Jeden z twórców hitu "Despacito" Daddy Yankee nie zapisze trasy koncertowej w Hiszpanii do najbardziej udanych. Podczas pobytu w Walencji pokój hotelowy rapera został obrabowany. Muzyk stracił biżuterię wartą ponad 2 mln dolarów.
Biuro prasowe artysty poinformowało o zdarzenia na Twitterze. Sprawą zajmuje się kancelaria prawna, a dla dobra śledztwa zajście nie będzie na razie komentowane.
Jak donoszą hiszpańskie media, mężczyzna podający się za Daddy’ego poprosił personel hotelu o otwarcie sejfu.

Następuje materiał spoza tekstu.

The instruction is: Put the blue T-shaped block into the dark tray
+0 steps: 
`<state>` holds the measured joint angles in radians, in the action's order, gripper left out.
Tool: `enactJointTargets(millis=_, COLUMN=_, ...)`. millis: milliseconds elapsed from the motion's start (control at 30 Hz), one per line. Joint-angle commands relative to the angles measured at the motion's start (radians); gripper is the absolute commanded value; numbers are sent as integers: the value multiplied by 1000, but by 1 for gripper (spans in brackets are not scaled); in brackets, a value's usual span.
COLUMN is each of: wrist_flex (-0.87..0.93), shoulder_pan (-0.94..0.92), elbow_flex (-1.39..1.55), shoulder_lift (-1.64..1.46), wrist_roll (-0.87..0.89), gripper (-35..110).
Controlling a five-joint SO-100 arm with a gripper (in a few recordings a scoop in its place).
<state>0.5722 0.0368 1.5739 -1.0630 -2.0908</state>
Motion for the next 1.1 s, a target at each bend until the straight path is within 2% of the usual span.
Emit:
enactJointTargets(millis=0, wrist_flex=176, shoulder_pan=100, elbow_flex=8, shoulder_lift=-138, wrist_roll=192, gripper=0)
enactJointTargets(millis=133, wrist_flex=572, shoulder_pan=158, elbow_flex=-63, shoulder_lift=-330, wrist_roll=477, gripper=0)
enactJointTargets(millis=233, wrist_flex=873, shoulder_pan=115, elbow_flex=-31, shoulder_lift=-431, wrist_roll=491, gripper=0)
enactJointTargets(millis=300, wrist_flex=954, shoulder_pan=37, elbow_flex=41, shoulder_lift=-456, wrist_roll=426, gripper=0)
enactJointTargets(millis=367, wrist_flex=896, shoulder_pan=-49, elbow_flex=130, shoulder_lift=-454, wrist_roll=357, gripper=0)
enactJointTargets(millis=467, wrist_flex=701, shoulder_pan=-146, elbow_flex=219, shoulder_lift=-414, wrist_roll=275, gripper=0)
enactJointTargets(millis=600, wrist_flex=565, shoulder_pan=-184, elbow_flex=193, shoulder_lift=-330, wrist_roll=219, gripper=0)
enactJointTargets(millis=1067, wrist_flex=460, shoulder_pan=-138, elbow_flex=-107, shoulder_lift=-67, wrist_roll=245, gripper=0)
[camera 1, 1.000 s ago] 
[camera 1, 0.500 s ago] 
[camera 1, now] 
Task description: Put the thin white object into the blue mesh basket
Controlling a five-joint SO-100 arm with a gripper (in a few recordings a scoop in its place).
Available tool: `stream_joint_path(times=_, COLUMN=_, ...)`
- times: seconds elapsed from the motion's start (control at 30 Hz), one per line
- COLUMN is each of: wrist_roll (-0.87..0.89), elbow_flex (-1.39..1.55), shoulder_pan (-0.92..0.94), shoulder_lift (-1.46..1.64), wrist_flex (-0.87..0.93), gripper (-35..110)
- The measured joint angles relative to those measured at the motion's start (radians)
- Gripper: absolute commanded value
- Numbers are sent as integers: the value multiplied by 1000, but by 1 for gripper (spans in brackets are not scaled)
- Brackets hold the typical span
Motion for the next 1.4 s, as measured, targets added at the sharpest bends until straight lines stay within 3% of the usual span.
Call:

Okradł dwa pokoje - z jednego zginęła biżuteria warta 2,3 mln dolarów, a z drugiego kilka tysięcy dolarów w hotówce.
Gdy artysta we wtorek wieczorem odkrył straty od razu skontaktował się ze służbami - informuje BBC.
Daddy Yankee, który naprawdę nazywa się Ramón Luis Ayala Rodríguez pochodzi z Portoryko. Światową sławę zdobył piosenką "Despacito", którą stworzył razem z piosenkarzem Luisem Fonsim. Teledysk do tej piosenki to pierwsze wideo, które przekroczyło 3 miliardy wyświetleń w historii YouTube. Rok od premiery film ma ponad 5,4 mld odsłon.
Mimo kradzieży raper kontynuuje europejską trasę koncertową.